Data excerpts
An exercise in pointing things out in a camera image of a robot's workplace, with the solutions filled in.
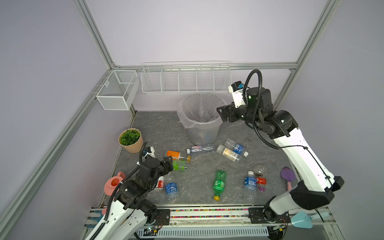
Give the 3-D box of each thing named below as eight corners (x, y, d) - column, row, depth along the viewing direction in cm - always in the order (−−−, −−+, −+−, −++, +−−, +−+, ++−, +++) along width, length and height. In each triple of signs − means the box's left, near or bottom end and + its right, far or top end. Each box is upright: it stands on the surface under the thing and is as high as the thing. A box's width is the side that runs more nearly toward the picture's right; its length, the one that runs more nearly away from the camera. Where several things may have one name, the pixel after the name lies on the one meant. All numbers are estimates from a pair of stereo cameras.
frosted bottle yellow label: (215, 152, 99) (216, 148, 95) (219, 147, 101) (220, 143, 97) (233, 163, 93) (234, 160, 89) (237, 158, 96) (238, 154, 92)
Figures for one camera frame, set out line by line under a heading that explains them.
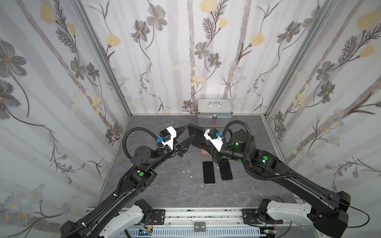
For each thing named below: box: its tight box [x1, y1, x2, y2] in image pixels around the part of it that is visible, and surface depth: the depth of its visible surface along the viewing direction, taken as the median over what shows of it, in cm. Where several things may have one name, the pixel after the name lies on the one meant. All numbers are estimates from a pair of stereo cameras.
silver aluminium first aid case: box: [196, 98, 234, 127], surface depth 107 cm
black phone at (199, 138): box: [187, 124, 207, 147], surface depth 55 cm
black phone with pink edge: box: [202, 161, 216, 184], surface depth 91 cm
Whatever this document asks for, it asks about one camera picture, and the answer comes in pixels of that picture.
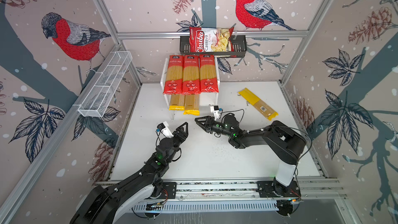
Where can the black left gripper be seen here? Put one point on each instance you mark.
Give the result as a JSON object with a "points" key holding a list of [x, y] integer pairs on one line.
{"points": [[183, 135]]}

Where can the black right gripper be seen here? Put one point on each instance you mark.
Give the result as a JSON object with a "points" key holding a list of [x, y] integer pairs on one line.
{"points": [[210, 125]]}

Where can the yellow Pastatime pasta bag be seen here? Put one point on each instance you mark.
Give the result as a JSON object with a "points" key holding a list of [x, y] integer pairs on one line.
{"points": [[177, 102]]}

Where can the red spaghetti bag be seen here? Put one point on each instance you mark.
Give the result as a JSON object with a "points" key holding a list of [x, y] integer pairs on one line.
{"points": [[191, 75], [208, 74], [174, 75]]}

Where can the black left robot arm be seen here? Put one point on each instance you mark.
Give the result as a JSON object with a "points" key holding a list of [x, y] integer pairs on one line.
{"points": [[107, 205]]}

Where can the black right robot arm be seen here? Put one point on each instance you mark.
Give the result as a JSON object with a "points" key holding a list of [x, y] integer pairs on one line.
{"points": [[287, 144]]}

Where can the white two-tier shelf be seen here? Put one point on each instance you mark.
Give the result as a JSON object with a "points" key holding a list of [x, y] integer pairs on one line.
{"points": [[206, 99]]}

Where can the red cassava chips bag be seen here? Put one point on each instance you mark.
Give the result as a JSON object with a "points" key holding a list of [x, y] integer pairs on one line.
{"points": [[202, 37]]}

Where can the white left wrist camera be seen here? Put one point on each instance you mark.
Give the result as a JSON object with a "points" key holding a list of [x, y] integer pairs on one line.
{"points": [[164, 129]]}

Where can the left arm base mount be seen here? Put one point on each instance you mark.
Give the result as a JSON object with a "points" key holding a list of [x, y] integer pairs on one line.
{"points": [[166, 190]]}

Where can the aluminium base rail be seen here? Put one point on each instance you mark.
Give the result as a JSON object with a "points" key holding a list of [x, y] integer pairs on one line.
{"points": [[198, 196]]}

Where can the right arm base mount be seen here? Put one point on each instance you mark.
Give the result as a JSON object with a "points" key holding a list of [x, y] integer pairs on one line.
{"points": [[273, 189]]}

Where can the black wall basket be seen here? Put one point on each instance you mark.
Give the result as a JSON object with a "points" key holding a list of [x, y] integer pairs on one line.
{"points": [[236, 48]]}

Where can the white wire mesh basket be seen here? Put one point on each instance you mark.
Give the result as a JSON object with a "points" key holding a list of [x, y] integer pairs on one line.
{"points": [[100, 95]]}

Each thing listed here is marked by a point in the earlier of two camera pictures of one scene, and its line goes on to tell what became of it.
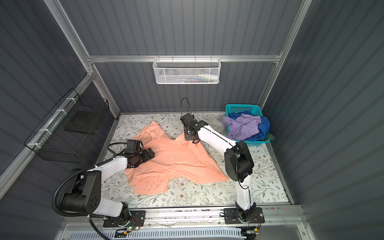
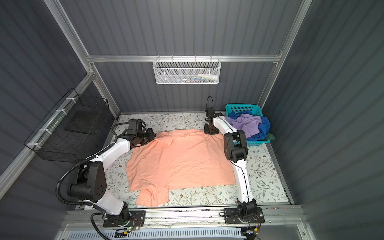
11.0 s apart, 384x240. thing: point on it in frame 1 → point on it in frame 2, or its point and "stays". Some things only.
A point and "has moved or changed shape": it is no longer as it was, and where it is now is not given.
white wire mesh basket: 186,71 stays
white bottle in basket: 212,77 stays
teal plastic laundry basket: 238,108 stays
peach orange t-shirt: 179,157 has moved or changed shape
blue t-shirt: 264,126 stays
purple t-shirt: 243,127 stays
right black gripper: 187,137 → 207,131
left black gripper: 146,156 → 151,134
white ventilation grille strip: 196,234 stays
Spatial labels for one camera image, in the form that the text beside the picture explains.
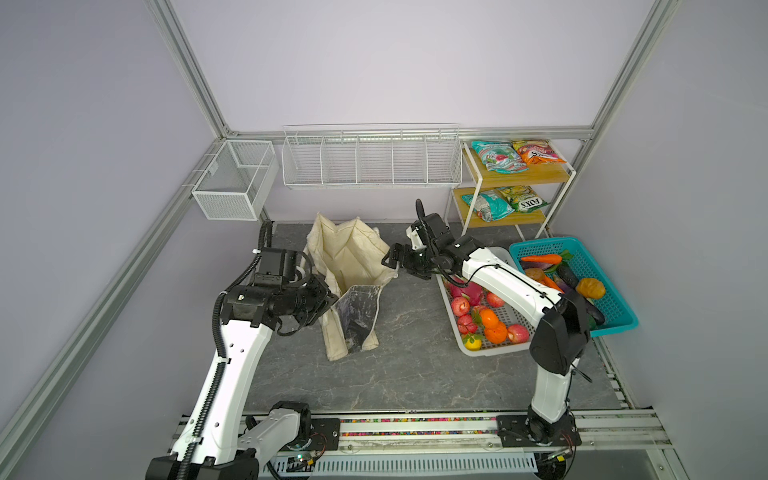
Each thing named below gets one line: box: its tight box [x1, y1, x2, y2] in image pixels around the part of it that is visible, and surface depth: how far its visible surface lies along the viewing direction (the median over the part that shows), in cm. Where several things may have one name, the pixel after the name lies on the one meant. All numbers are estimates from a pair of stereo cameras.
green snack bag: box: [496, 185, 549, 213], surface depth 104 cm
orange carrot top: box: [520, 250, 573, 267], surface depth 105 cm
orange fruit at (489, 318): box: [480, 308, 499, 329], surface depth 84 cm
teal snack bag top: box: [471, 141, 529, 175], surface depth 90 cm
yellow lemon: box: [464, 338, 482, 351], surface depth 85 cm
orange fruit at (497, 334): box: [484, 321, 508, 344], surface depth 86 cm
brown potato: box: [576, 278, 606, 300], surface depth 92 cm
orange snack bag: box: [512, 140, 568, 166], surface depth 90 cm
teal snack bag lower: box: [461, 189, 515, 223], surface depth 101 cm
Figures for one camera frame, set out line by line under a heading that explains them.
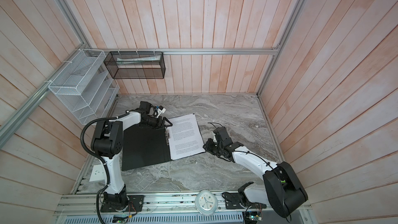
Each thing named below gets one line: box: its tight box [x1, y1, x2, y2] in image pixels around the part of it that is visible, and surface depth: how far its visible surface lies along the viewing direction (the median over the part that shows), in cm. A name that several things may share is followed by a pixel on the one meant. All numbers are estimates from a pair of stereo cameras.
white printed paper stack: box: [166, 113, 206, 161], surface depth 98 cm
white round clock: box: [194, 189, 219, 216], surface depth 73 cm
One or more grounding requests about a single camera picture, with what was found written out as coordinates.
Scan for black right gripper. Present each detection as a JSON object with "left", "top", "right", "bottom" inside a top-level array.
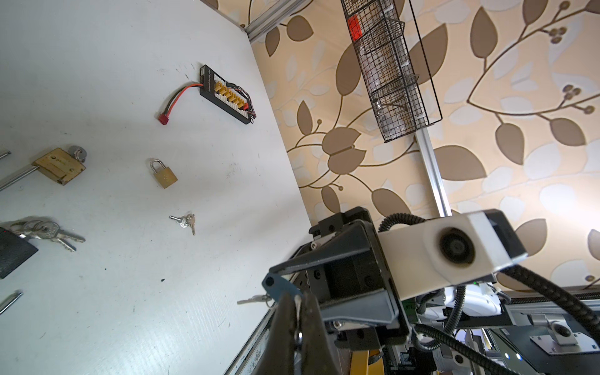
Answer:
[{"left": 269, "top": 207, "right": 410, "bottom": 349}]

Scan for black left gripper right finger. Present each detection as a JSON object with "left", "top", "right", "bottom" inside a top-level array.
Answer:
[{"left": 299, "top": 293, "right": 340, "bottom": 375}]

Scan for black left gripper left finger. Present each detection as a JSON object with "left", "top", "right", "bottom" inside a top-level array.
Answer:
[{"left": 255, "top": 294, "right": 298, "bottom": 375}]

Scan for brass padlock key bunch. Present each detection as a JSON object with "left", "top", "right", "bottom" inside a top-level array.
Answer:
[{"left": 169, "top": 213, "right": 196, "bottom": 236}]

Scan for small brass padlock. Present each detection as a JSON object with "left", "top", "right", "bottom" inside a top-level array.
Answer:
[{"left": 150, "top": 159, "right": 178, "bottom": 189}]

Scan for blue padlock keys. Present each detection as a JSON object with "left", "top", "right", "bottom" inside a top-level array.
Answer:
[{"left": 237, "top": 295, "right": 272, "bottom": 305}]

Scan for blue padlock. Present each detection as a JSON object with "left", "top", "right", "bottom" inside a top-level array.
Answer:
[{"left": 262, "top": 273, "right": 302, "bottom": 303}]

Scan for black parallel charging board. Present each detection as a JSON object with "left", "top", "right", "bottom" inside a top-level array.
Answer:
[{"left": 199, "top": 65, "right": 256, "bottom": 124}]

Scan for red cap in basket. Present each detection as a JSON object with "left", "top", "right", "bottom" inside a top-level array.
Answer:
[{"left": 347, "top": 15, "right": 363, "bottom": 42}]

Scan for red black power lead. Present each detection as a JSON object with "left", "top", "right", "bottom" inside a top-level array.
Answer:
[{"left": 157, "top": 83, "right": 204, "bottom": 125}]

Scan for black padlock keys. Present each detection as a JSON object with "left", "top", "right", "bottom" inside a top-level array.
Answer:
[{"left": 9, "top": 220, "right": 86, "bottom": 253}]

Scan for black padlock open shackle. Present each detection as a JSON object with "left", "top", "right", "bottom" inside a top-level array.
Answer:
[{"left": 0, "top": 228, "right": 38, "bottom": 280}]

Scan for long shackle brass padlock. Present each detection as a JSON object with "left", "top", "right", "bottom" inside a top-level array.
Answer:
[{"left": 1, "top": 145, "right": 88, "bottom": 191}]

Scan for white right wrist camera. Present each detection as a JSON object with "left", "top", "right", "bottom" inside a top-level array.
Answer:
[{"left": 378, "top": 209, "right": 528, "bottom": 300}]

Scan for side wire basket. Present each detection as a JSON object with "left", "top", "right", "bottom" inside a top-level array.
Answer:
[{"left": 342, "top": 1, "right": 448, "bottom": 142}]

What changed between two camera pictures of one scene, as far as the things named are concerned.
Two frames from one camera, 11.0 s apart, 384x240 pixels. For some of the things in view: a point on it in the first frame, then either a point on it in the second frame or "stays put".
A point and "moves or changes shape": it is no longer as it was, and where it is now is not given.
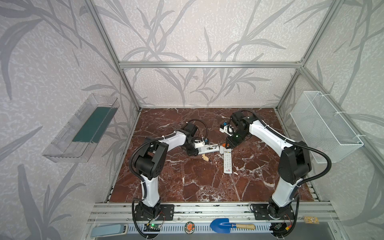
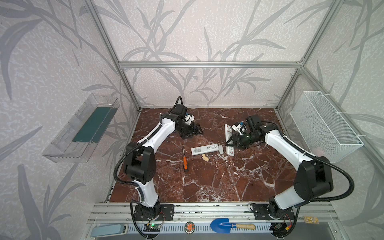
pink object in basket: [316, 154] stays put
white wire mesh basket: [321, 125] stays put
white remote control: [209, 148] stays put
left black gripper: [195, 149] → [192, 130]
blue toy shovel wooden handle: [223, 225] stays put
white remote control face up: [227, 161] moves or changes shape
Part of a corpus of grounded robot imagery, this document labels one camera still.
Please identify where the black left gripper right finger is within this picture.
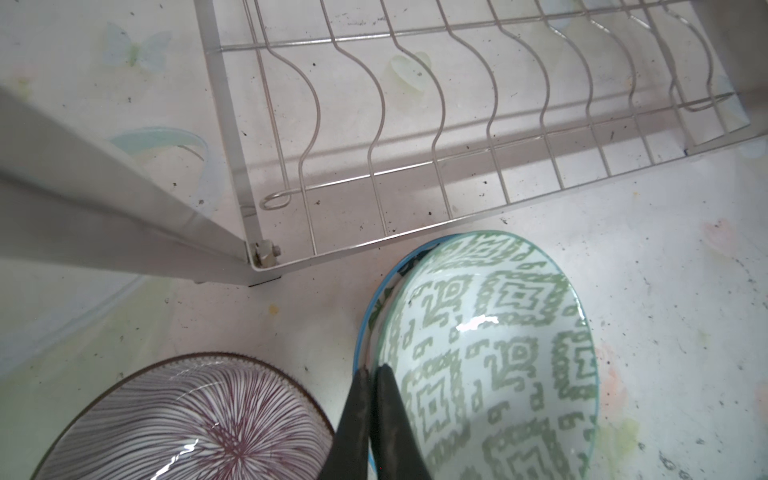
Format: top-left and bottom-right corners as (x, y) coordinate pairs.
(373, 365), (431, 480)

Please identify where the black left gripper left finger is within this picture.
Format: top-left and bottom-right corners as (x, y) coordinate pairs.
(317, 368), (373, 480)

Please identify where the green geometric pattern bowl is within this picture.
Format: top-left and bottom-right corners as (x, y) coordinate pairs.
(354, 230), (599, 479)

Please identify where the stainless steel dish rack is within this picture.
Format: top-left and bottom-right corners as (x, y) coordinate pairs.
(1, 1), (767, 285)

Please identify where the purple striped bowl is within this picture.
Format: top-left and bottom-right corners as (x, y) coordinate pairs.
(32, 352), (334, 479)

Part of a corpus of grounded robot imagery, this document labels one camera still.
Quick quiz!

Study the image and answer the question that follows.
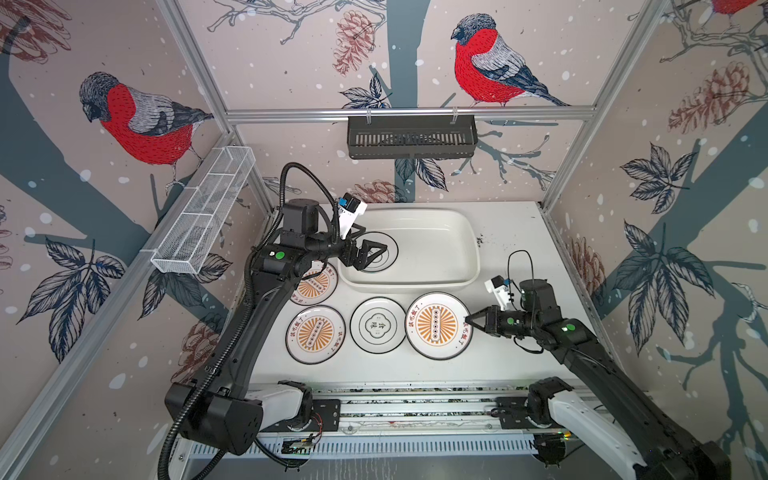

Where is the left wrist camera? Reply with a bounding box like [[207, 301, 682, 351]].
[[337, 193, 367, 240]]

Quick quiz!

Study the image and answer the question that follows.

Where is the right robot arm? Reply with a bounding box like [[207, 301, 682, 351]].
[[465, 276, 732, 479]]

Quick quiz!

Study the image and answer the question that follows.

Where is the orange sunburst plate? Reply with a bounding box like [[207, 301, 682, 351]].
[[291, 261, 339, 306], [285, 306, 347, 365], [405, 292, 473, 361]]

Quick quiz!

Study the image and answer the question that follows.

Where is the white plastic bin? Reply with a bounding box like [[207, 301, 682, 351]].
[[337, 208, 481, 293]]

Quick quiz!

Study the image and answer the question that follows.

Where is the black corrugated cable conduit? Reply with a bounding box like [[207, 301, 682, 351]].
[[157, 161, 340, 480]]

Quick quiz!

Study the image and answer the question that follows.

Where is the black hanging wire basket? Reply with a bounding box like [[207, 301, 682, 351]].
[[347, 115, 478, 160]]

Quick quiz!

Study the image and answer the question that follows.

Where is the horizontal aluminium rail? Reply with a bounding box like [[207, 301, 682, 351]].
[[225, 106, 597, 125]]

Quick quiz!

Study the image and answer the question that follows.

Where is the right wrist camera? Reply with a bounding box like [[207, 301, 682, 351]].
[[484, 275, 514, 310]]

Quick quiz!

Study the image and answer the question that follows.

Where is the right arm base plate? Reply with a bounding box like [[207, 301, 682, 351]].
[[490, 396, 537, 430]]

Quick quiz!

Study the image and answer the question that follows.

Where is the white clover plate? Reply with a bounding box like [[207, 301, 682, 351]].
[[355, 231, 399, 273], [349, 297, 406, 355]]

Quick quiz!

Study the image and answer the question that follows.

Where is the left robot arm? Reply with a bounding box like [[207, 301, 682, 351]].
[[160, 194, 386, 461]]

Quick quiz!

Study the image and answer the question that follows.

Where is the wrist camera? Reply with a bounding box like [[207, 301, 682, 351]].
[[484, 275, 514, 310], [337, 193, 367, 240]]

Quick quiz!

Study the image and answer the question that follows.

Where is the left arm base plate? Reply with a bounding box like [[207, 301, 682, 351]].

**Your goal:** Given the entries above, transcribe exactly the lines from the one holding "Scan for side" through the one holding "Please identify where the black left gripper right"; pictures do not belong in the transcription.

**Finished task:**
Scan for side wire basket. Present each detection as a JSON object with "left", "top", "right", "bottom" inside a top-level array.
Answer:
[{"left": 342, "top": 1, "right": 448, "bottom": 142}]

What changed between two camera pictures of one scene, as far as the things named are concerned.
Two frames from one camera, 11.0 s apart, 384x240 pixels. For some of the things in view: a point on it in the first frame, then either a point on it in the second frame or "stays put".
A point and "moves or changes shape": it is no longer as it was, and where it is now is not given.
pink object in basket: [316, 154] stays put
white wire mesh basket: [321, 125] stays put
white remote control: [209, 148] stays put
left black gripper: [195, 149] → [192, 130]
blue toy shovel wooden handle: [223, 225] stays put
white remote control face up: [227, 161] moves or changes shape
Part of a corpus of grounded robot imagery, this document labels one camera still.
Please identify where the black left gripper right finger is within this picture.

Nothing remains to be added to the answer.